Circumstances beyond one's control cannot be a continuing defence, i.e., it cannot be used as a defence month after month.
Factors to consider
Some of the factors that may be considered are:
- Length of time deducting and awareness of obligation to make payments by the due date
- Who is responsible for drawing up deduction details and forwarding payment by the due date
- Reason/s why the deductions were not paid by the due date
- Was the taxpayer aware that payment had not been made by the due date and that an offence was being committed?
- When did they become aware that payment had not been made and what steps were taken to rectify the situation?
- For what purpose(s) were the deductions used when not paid by the due date?
Publication of name
Section 146(1)(b) of the Tax Administration Act 1994 requires that the name of anyone liable to pay a shortfall penalty for evasion will be published in the Gazette.
This will not occur however in the case of a voluntary disclosure prior to an investigation commencing.
Burden and standard of proof
A taxpayer has the right to challenge the decision to impose a shortfall penalty through the disputes process. If the issue can not be resolved through the disputes process the taxpayer has the normal rights of review through the courts.

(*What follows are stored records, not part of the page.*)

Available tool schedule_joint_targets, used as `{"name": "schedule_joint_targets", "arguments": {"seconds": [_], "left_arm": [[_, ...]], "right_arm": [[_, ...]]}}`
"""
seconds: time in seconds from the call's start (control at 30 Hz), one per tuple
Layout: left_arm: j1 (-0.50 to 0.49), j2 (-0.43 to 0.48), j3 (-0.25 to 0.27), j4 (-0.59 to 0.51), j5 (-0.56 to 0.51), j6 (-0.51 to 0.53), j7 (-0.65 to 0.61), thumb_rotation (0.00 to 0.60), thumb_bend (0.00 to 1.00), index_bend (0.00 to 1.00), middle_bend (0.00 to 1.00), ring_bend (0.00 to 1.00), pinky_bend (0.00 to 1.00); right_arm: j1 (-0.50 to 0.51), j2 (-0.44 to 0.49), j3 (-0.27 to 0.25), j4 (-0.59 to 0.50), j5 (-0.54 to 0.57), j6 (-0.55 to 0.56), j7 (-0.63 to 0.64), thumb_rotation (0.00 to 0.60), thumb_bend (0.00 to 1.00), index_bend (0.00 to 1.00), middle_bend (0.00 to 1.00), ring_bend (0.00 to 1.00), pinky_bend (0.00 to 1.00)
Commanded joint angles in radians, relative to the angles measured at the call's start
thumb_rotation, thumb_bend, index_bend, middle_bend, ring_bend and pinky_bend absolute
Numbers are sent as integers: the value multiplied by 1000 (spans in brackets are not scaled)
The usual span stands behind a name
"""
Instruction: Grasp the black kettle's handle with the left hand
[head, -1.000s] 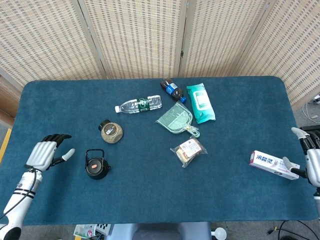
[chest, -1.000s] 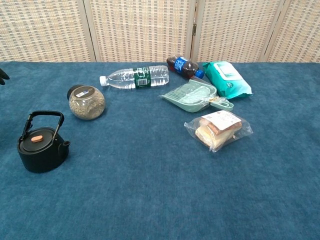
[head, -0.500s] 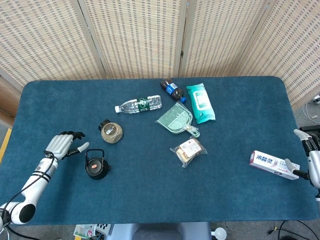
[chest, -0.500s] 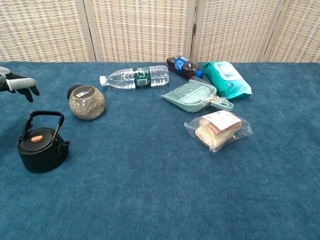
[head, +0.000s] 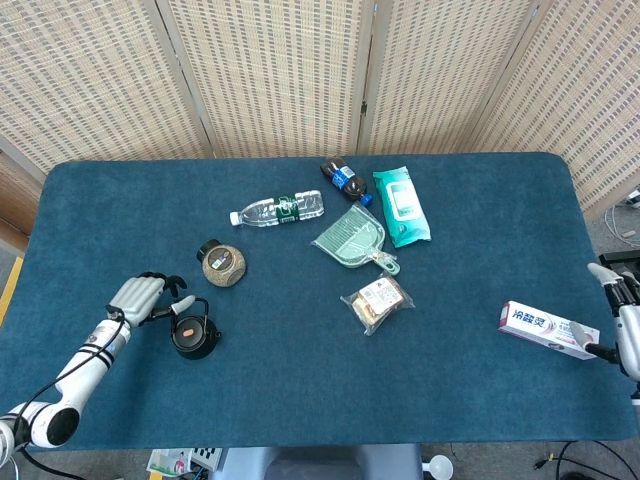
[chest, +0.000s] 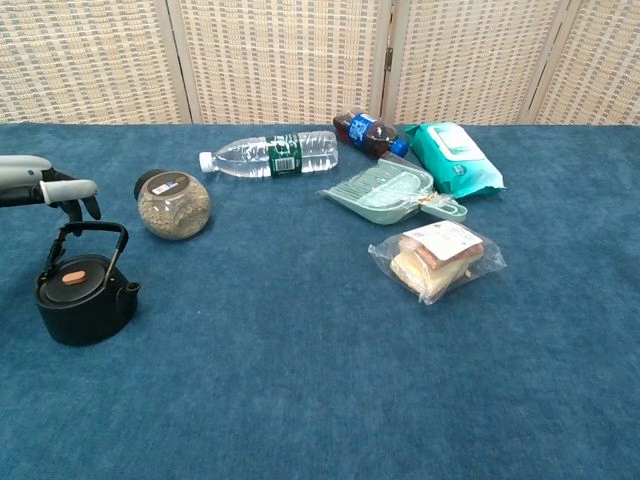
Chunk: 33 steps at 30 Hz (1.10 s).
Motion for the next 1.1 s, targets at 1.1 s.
{"name": "schedule_joint_targets", "arguments": {"seconds": [1.1], "left_arm": [[85, 136, 88, -327, 188, 218, 14, 0, 128, 313, 472, 271, 126]], "right_arm": [[-23, -6, -4, 14, -12, 23, 32, 600, 277, 118, 181, 141, 30]]}}
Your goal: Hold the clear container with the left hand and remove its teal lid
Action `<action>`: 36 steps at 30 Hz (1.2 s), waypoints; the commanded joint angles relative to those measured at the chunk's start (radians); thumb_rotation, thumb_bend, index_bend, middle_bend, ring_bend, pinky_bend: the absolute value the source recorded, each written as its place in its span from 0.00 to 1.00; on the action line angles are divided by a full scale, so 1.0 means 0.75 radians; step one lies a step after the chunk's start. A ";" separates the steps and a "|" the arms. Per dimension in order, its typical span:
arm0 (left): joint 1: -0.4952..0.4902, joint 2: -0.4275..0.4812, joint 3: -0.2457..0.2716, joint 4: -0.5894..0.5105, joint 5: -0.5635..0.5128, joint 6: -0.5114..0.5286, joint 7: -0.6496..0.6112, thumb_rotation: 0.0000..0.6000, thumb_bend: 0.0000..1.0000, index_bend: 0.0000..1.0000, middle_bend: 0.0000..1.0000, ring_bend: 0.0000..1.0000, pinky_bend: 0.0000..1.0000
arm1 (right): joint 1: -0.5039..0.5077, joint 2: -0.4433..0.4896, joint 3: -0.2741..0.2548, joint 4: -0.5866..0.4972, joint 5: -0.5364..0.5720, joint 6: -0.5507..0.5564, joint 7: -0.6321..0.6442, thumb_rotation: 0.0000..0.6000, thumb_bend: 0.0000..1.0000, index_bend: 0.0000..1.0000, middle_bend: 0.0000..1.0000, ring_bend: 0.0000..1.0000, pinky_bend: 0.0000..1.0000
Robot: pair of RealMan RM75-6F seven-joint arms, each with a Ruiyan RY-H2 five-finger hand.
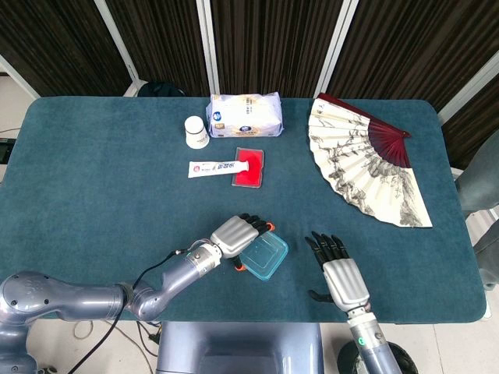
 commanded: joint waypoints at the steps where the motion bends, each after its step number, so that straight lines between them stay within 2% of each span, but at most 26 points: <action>1: -0.006 -0.011 -0.001 -0.002 -0.015 0.009 0.015 1.00 0.08 0.14 0.29 0.22 0.37 | 0.016 -0.043 0.030 -0.009 0.046 -0.005 -0.031 1.00 0.17 0.00 0.00 0.00 0.00; 18: -0.031 -0.122 -0.019 -0.024 -0.168 0.153 0.158 1.00 0.08 0.16 0.30 0.24 0.38 | 0.037 -0.155 0.046 -0.041 0.154 0.025 -0.097 1.00 0.17 0.00 0.00 0.00 0.00; 36: -0.013 -0.138 -0.033 -0.101 -0.309 0.251 0.225 1.00 0.09 0.17 0.31 0.24 0.39 | 0.029 -0.239 0.043 -0.054 0.283 0.068 -0.136 1.00 0.17 0.00 0.00 0.00 0.00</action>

The burden of proof, in civil proceedings relating to the imposition of the evasion or similar act shortfall penalty, rests with the Commissioner. The standard of proof for imposition of a shortfall penalty for evasion is the "balance of probabilities".
Standard rate of penalty
The standard rate of penalty payable for evasion or a similar act is 150% of the resulting tax shortfall.
This rate may be adjusted by varying rates in the following circumstances:
- voluntary disclosure before or during an audit
- voluntary disclosure at the time of return filing
- temporary tax shortfalls
An explanation and examples of shortfall penalties and other offences and penalties can be found in Tax Information Bulletin Volume Eight, No.7 (October 1996).
Section 141E of the Tax Administration Act 1994 provides that a taxpayer who evades or enables another person to evade the payment of tax is liable to pay a shortfall penalty of 150% of the resulting shortfall.
Situations where a refund or payment of tax is unlawfully received are also covered.
A shortfall penalty is not chargeable if the taxpayer is able to prove to the satisfaction of the Commissioner that:
- the amount of the tax deduction has been accounted for, and
- the taxpayer's failure to account for the tax within the prescribed time was due to illness, accident or other cause beyond the person's control.
Where the taxpayer enables another person to obtain a refund or payment of tax, knowing that the other person is not entitled to the refund or payment, the taxpayer is liable to pay to the Commissioner an amount equal to the shortfall penalty that would have been imposed if the other person's tax position had been the taxpayer's tax position.